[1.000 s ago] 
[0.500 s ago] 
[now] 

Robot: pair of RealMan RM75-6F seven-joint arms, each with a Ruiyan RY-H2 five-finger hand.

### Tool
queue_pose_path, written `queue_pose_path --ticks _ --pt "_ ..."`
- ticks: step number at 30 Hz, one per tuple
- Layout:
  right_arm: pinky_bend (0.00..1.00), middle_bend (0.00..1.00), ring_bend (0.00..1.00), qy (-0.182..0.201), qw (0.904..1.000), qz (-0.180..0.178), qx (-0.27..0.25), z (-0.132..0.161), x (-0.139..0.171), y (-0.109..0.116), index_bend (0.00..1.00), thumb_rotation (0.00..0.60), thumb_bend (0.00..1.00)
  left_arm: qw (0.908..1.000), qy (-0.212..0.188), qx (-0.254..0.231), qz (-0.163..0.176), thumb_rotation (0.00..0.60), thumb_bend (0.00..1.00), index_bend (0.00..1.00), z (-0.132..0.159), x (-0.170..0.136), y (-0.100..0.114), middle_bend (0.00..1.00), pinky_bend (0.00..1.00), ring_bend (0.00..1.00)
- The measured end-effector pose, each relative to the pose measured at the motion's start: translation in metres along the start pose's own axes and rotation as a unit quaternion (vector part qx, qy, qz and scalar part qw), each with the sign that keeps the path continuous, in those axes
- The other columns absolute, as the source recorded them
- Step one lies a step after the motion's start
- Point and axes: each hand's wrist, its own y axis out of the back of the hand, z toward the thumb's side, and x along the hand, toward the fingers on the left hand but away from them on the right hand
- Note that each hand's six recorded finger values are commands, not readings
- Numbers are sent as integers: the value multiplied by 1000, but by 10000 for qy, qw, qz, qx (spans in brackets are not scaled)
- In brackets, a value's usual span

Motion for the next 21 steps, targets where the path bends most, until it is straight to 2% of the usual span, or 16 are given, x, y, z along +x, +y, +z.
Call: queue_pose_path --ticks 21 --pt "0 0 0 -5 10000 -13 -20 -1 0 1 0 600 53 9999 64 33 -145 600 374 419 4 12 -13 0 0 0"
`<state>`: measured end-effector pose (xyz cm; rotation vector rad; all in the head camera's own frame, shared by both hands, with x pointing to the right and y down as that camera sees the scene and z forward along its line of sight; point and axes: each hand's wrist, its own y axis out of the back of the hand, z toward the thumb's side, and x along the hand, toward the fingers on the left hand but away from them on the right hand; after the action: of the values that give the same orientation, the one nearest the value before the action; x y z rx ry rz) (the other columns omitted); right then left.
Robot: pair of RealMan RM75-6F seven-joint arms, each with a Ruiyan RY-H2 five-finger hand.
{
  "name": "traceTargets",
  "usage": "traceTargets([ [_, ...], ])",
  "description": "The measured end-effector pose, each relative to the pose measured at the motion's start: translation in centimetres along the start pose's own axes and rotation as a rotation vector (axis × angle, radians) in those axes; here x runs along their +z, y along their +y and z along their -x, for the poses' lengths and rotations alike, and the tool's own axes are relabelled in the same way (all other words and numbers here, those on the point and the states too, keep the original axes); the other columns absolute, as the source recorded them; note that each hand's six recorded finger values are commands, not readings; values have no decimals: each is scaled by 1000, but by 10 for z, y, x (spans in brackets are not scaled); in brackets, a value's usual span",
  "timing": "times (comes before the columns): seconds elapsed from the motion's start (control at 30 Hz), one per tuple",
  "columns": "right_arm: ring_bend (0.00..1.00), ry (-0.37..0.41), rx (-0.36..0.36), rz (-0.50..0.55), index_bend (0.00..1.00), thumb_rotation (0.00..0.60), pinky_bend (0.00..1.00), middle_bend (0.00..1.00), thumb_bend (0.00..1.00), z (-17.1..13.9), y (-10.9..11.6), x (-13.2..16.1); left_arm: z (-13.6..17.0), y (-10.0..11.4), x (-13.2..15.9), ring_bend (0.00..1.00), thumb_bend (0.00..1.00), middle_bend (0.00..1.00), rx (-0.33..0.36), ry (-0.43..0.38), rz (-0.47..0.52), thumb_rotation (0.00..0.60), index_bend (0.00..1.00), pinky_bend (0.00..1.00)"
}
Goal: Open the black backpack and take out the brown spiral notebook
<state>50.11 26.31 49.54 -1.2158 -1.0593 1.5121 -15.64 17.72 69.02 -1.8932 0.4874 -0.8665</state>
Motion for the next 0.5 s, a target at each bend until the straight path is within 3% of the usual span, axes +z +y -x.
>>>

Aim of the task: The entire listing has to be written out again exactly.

Your response:
[1.000 s ago] 
[0.500 s ago] 
[now] 

Robot: pair of RealMan RM75-6F seven-joint arms, each with a Ruiyan RY-H2 five-finger hand.

### Tool
queue_pose_path, written `queue_pose_path --ticks _ --pt "_ ..."`
- ticks: step number at 30 Hz, one per tuple
- Layout:
  right_arm: pinky_bend (0.00..1.00), middle_bend (0.00..1.00), ring_bend (0.00..1.00), qy (-0.182..0.201), qw (0.904..1.000), qz (-0.180..0.178), qx (-0.27..0.25), z (-0.132..0.161), x (-0.139..0.171), y (-0.109..0.116), index_bend (0.00..1.00), thumb_rotation (0.00..0.60), thumb_bend (0.00..1.00)
  left_arm: qw (0.908..1.000), qy (-0.212..0.188), qx (-0.254..0.231), qz (-0.163..0.176), thumb_rotation (0.00..0.60), thumb_bend (0.00..1.00), index_bend (0.00..1.00), z (-0.132..0.159), x (-0.170..0.136), y (-0.100..0.114), middle_bend (0.00..1.00), pinky_bend (0.00..1.00), ring_bend (0.00..1.00)
- The measured end-effector pose, each relative to the pose measured at the motion's start: translation in metres along the start pose's own axes and rotation as a unit quaternion (vector part qx, qy, qz and scalar part qw), each with the sign that keeps the path continuous, in those axes
- The other columns absolute, as the source recorded them
- Step one lies a step after the motion's start
- Point and axes: each hand's wrist, its own y axis out of the back of the hand, z toward the thumb's side, and x along the hand, toward the fingers on the left hand but away from them on the right hand
- Note that each hand's six recorded finger values are commands, not readings
- Numbers are sent as integers: the value multiplied by 1000, but by 10000 for qy, qw, qz, qx (spans in brackets are not scaled)
- In brackets, a value's usual span

Motion for the next 21 steps, targets where the path bends most, until it is straight to 2% of the usual span, or 16 are given, x, y, z along +x, +y, +z.
Call: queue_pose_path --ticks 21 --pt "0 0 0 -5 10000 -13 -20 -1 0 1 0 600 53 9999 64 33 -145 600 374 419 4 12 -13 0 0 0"
`<state>`: measured end-effector pose (xyz cm; rotation vector rad; all in the head camera's own frame, shared by both hands, with x pointing to the right and y down as that camera sees the scene and z forward along its line of sight; point and axes: each hand's wrist, its own y axis out of the back of the hand, z toward the thumb's side, and x along the hand, toward the fingers on the left hand but away from them on the right hand; after the action: of the values that give the same orientation, the one nearest the value before the action; x y z rx ry rz) (the other columns omitted); right then left.
Robot: pair of RealMan RM75-6F seven-joint arms, each with a Ruiyan RY-H2 five-finger hand.
{
  "name": "traceTargets",
  "usage": "traceTargets([ [_, ...], ])",
  "description": "The measured end-effector pose, each relative to the pose measured at the motion's start: translation in centimetres along the start pose's own axes and rotation as a rotation vector (axis × angle, radians) in those axes; here x runs along their +z, y along their +y and z along their -x, for the poses' lengths and rotations alike, and the tool's own axes are relabelled in the same way (all other words and numbers here, those on the point and the states too, keep the original axes); the other columns absolute, as the source recorded them; note that each hand's six recorded finger values are commands, not readings; values have no decimals: each is scaled by 1000, but by 10 for z, y, x (spans in brackets are not scaled); in brackets, a value's usual span",
  "timing": "times (comes before the columns): seconds elapsed from the motion's start (control at 30 Hz), one per tuple",
  "columns": "right_arm: ring_bend (0.00..1.00), ry (-0.37..0.41), rx (-0.36..0.36), rz (-0.50..0.55), index_bend (0.00..1.00), thumb_rotation (0.00..0.60), pinky_bend (0.00..1.00), middle_bend (0.00..1.00), thumb_bend (0.00..1.00), z (-17.1..13.9), y (-10.9..11.6), x (-13.2..16.1); left_arm: z (-13.6..17.0), y (-10.0..11.4), x (-13.2..15.9), ring_bend (0.00..1.00), thumb_bend (0.00..1.00), middle_bend (0.00..1.00), rx (-0.33..0.36), ry (-0.43..0.38), rz (-0.47..0.52), thumb_rotation (0.00..0.60), index_bend (0.00..1.00), pinky_bend (0.00..1.00)"
}
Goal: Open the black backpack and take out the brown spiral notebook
<state>50.11 26.31 49.54 -1.2158 -1.0593 1.5121 -15.64 17.72 69.02 -1.8932 0.4874 -0.8665</state>
Motion for the next 0.5 s, a target at each bend until the straight path is within 3% of the usual span, axes +z +y -x.
>>>

Besides the given answer, there is nothing more to add.